The yield on the 10-year Treasury bond, a primary driver for mortgage rates, dropped to 3.48% from 3.88%, its most significant quarterly decline in two years. The decrease in longer rates and increase in short-term rates helped deliver a positive single-digit return for US bond investors.
At least so far, one of the most predicted recessions in modern times has failed to materialize. Despite announced layoffs, unemployment is hovering close to 50-year lows. Inflation is easing again, just not as quickly as the Fed would like. Data showed consumer prices rose 5.5% in February from a year earlier, the smallest annual gain in 15 months. We are not out of the woods yet, but the US government has all but guaranteed banking deposits, and volatility is settling. Uncertainty creates opportunity, stocks are cheaper than they have been in close to five years, and companies have been mostly successful in increasing prices.
The current consensus is that the Fed will stop raising interest rates by late 2023, while inflation is forecast to trend lower into the second half of the year. First-quarter results for companies and the economy will be released soon, and we will see how those results are interpreted. While the Fed is close to ending its rate hikes, consumer confidence is increasing off its lows; both are positive for financial assets.
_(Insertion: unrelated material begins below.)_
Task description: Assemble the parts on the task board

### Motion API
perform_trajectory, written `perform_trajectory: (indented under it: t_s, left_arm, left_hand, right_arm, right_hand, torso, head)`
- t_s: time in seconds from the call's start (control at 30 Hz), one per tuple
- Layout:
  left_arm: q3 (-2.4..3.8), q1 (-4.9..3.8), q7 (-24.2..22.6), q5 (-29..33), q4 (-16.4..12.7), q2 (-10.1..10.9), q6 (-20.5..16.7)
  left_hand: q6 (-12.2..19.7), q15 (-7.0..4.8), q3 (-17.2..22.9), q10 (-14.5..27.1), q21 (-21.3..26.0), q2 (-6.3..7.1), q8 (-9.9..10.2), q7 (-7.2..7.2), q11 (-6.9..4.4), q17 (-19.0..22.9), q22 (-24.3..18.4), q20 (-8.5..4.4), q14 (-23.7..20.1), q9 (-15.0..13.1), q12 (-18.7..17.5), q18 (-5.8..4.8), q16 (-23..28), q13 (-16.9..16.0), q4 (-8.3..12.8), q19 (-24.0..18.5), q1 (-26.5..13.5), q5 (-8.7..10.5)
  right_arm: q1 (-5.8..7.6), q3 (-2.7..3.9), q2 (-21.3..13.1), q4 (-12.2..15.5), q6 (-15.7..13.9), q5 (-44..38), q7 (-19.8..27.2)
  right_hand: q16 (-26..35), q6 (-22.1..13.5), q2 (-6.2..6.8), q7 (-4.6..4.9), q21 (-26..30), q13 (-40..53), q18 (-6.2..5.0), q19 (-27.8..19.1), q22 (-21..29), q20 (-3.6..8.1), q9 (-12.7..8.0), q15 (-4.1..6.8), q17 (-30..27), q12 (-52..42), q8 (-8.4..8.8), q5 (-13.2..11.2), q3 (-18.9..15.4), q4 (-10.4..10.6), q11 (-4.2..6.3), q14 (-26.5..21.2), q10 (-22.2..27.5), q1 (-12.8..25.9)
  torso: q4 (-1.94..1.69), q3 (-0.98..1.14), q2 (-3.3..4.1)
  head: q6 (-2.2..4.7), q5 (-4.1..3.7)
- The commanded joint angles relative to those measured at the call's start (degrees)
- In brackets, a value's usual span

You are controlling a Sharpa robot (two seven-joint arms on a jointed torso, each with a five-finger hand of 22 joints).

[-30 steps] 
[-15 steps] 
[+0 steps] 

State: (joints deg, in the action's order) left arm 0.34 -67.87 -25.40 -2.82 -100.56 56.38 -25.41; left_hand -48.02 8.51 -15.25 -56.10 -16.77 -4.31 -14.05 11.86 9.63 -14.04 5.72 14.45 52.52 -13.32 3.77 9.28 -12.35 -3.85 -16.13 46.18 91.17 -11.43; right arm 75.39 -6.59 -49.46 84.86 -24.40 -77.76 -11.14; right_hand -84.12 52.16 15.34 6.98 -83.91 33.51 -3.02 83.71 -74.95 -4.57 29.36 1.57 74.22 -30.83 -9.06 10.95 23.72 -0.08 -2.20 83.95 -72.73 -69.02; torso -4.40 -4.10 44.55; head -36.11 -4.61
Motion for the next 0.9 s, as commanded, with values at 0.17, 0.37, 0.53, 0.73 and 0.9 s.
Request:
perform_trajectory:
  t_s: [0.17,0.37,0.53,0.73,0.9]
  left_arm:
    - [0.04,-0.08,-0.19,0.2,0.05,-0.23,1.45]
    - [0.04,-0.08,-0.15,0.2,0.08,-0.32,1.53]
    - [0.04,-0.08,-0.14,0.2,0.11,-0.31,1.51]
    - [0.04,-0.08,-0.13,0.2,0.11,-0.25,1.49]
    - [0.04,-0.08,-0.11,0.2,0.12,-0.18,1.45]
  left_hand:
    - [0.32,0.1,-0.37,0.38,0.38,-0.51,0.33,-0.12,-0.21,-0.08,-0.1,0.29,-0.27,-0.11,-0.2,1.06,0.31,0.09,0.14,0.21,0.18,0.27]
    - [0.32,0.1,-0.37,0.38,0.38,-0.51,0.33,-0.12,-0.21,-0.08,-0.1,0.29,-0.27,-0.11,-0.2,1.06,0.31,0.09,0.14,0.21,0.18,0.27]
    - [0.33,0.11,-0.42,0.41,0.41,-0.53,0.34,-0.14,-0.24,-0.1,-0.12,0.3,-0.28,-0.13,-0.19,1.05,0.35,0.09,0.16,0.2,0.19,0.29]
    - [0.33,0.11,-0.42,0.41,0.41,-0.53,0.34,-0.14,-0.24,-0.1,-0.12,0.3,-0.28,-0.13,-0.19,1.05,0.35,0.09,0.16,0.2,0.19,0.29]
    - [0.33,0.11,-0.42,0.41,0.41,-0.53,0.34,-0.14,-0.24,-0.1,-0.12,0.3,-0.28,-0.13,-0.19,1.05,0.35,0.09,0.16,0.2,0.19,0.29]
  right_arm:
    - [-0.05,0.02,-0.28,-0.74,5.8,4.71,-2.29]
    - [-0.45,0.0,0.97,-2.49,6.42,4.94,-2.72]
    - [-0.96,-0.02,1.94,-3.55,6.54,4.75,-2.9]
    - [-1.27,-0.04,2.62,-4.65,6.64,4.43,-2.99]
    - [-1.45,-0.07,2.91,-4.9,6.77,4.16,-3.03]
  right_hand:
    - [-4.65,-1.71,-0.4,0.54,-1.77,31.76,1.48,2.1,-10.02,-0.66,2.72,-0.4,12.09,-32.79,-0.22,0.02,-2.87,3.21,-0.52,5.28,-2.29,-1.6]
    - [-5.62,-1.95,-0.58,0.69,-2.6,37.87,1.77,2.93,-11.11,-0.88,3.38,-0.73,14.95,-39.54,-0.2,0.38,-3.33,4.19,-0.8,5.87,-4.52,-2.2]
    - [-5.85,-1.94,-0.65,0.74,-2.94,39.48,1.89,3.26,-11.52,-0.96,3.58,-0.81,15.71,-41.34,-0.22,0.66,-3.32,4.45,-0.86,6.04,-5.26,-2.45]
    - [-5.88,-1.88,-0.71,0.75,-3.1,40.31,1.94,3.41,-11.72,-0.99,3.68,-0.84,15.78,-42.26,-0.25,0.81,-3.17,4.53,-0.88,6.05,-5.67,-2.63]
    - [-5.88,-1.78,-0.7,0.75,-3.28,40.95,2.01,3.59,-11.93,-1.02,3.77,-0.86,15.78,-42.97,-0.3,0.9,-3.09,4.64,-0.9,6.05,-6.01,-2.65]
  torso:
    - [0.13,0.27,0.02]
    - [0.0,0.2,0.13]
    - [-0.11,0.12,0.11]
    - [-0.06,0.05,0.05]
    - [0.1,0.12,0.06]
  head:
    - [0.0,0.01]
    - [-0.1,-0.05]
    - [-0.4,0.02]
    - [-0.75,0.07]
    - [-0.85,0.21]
We believe a philosophy that includes value, small caps, and international equities will give you the best chance for success. It is noteworthy that international stocks, after a long period of tough relative performance, were one of the best performers for the quarter, outperforming even US stocks. We feel international stocks continue to have attractive valuation today vs. historical levels.
If you have any questions or would like to discuss, please call your RCG advisor.
Benchmark Returns for the Period Ended March 31, 2023
Quarter | 1 Year* | 5 Year* | 10 Year* | |
---|---|---|---|---|
US Treasury Bills (0-3 months) | 1.09% | 2.62% | 1.39% | 0.84% |
Bloomberg US Agg Bond | 2.96% | -4.78% | 0.91% | 1.36% |
Standard & Poor’s 500 | 7.50% | -7.73% | 11.19% | 12.24% |
Russell 1000 Value (large cap value) | 1.01% | -5.91% | 7.50% | 9.13% |
Russell 2000 (small cap) | 2.74% | -11.61% | 4.71% | 8.04% |
Russell 2000 Value (small cap value) | -0.66% | -12.96% | 4.55% | 7.22% |
MSCI Europe, Australasia and Far East (EAFE) | 8.47% | -1.38% | 3.52% | 5.00% |
MSCI Europe, Australasia and Far East (EAFE) Small Cap | 4.92% | -9.83% | 0.87% | 5.86% |
MSCI Emerging Markets | 3.96% | -10.70% | -0.91% | 2.00% |
Wilshire REIT | 3.25% | -21.33% | 5.66% | 5.89% |
PAST PERFORMANCE IS NO GUARANTEE OF FUTURE RESULTS. Indices are not available for direct investment; therefore their performance does not reflect the expenses associated with the management of an actual portfolio. The index returns above assume reinvestment of all distributions. This information is for educational purposes only and should not be considered investment advice or an offer of any security for sale.